En dix ans, l'insouciance et la folie de Tony Montana ont laissé place à la mélancolie et la maturité de Carlito, les années et les modes passent, l'illusion se transforme en désillusion, le cinéma évolue, les auteurs aussi ainsi que les gangsters, et De Palma ne tarde pas à nous le faire comprendre.
Carlito's Way est une œuvre marquante à bien des égards, une tragédie shakespearienne dans la peau d'un film de gangsters d'apparence assez simple. Pourtant, le début surprend, il conditionne de suite le spectateur et instaure une ambiance fataliste qu'il ne quittera jamais vraiment. Tout le parcours de Carlito sera frappé par cet aspect, chacune de ses connaissances deviendra, qu'il s'en doute ou non, un potentiel traitre et chaque pas qu'il cherchera à faire pour définitivement tourner la page finira par ressembler à un clou en plus dans son cercueil.
Tout le long il parait seul, même lorsqu'il y a du monde autour à l'exception de celle qu'il aime, elle seule parviendra à rendre son but beau et lui donner une dimension tragique, vu qu'il ne se bat plus pour lui-même. Pour renforcer cet aspect fataliste, De Palma a la bonne idée d'inclure une voix-off, pour traduire les pensées de Carlito, en particulier ce qui est en rapport avec le changement. Cette thématique revient souvent et Carlito's Way étudie l'opposition entre le passé et le présent, Carlito cherchant à se débarrasser de ses anciens démons, ainsi que les dégâts du temps et d'une vie qui ne s'interrompt pas, symbole de la relation entre le gangster et sa petite amie.
L'ambiance est tout le long prenante et malgré une tristesse récurrente, De Palma parvient à créer un climat d'illusion. Il y a une montée en puissance, une tension qui s'accentue en même temps qu'un étau se resserrant autour d'Al Pacino. L'une des forces du film, c'est d'arriver à faire cohabiter plusieurs aspects (romance, gangsters, parcours et évolution d'un homme) et de créer de forts personnages secondaires. Derrière un immense Pacino, sans qui le film ne serait pas le même, on trouve une jolie et émouvante Penelope Ann Miller qui participe à la dimension tragique, un Sean Penn tombant dans la parano et la folie et de nombreux personnages rendant ces tableaux vivants.
Pour mettre en scène Carlito's Way, Brian De Palma fait aussi appel à d'illustres cinéastes, Billy Wilder et son Double Indemnity en premier lieu ainsi qu'Hitchcock, comme souvent, et replacer le film dans ce contexte lui donne, encore plus, une saveur particulière. Derrière la camera, il se montre d'abord sobre, avant de se montrer davantage éclatant plus on avance dans le récit, en particulier dans ses cadrages et sa façon de capter les sensations des personnages au plus près de ceux-ci.
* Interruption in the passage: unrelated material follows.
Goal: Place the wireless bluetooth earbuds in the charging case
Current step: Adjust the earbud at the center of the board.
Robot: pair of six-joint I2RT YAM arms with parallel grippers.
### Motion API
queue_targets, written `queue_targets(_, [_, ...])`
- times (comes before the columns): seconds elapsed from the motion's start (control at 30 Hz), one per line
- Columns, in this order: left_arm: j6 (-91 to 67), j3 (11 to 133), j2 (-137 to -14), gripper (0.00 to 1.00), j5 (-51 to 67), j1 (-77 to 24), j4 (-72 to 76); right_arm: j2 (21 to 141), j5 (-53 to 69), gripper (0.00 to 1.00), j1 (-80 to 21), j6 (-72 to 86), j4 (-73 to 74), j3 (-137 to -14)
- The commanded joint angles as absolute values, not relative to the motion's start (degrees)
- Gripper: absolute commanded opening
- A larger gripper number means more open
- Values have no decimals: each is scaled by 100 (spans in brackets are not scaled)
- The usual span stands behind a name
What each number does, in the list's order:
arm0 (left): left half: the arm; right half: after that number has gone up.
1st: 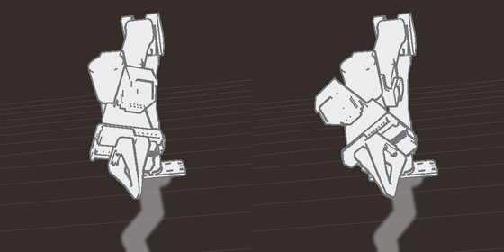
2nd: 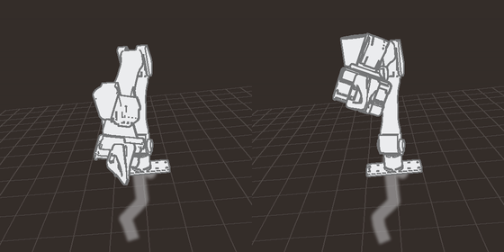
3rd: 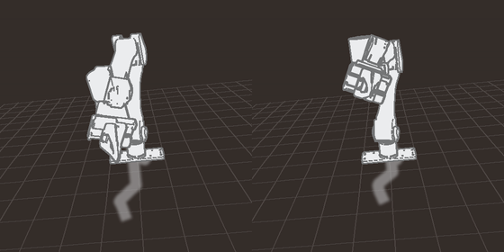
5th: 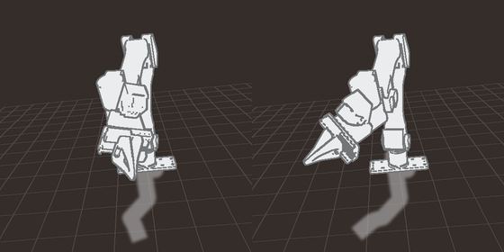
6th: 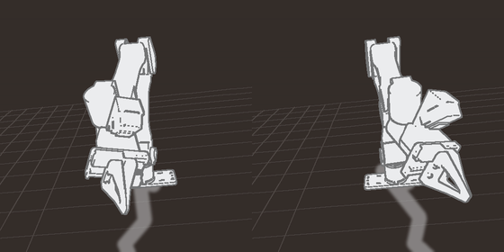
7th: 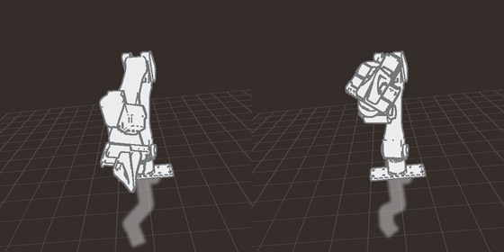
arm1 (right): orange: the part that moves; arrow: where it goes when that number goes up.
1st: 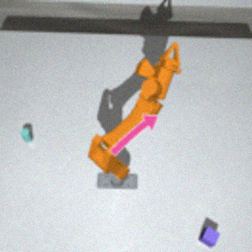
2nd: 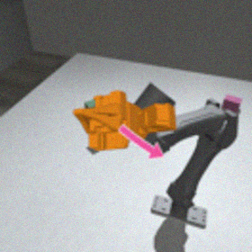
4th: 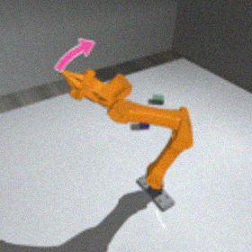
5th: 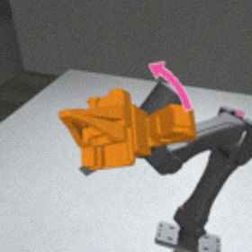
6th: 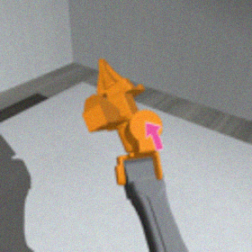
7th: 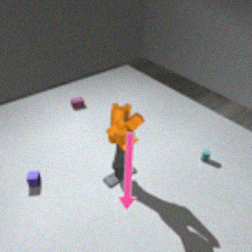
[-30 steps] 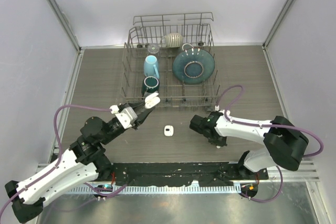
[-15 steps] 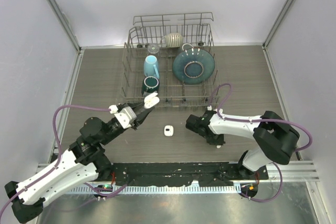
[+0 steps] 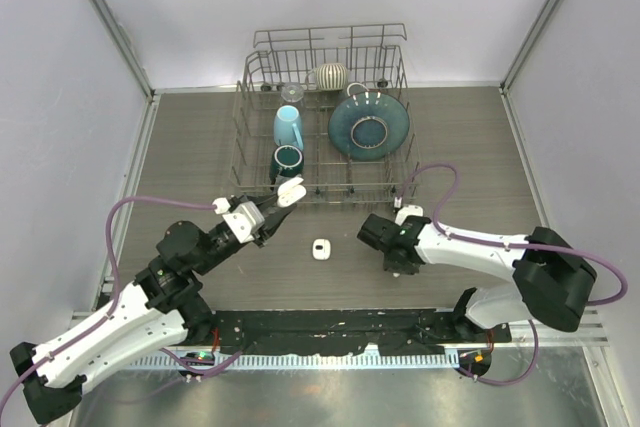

Il met ainsi en scène de superbes décors avec une parfaite photographie, tant en extérieurs (notamment ceux nocturnes) qu'en intérieurs, avec une sobriété si besoin, et ce qu'il faut de folie lorsque l'atmosphère et le récit le réclament. Ainsi les instants de grâce et mémorables ne manquent pas, à l'image de vraies retrouvailles au son de Joe Cocker, d'une sortie sur un brancard avec des paroles émouvantes ou d'une observation sous la pluie. Et en parfait pic d'intensité, alors que, plus que jamais, l'illusion se mêle aux doutes, il met en scène une dernière longue course-poursuite entre le métro et la gare sous haute tension et tenant en haleine comme rarement, surtout avec son aspect tragique en toile de fond.
En signant Carlito's Way, Brian De Palma sublime un immense Al Pacino et propose une œuvre teintée de mélancolie et de tragédie, évoquant l'humain, le temps qui passe ou les regrets, et rarement il n'aura été aussi brillant derrière la camera, que ce soit pour mettre en scène une longue course-poursuite ou observer de nombreux sentiments traversant un homme sous une pluie diluvienne.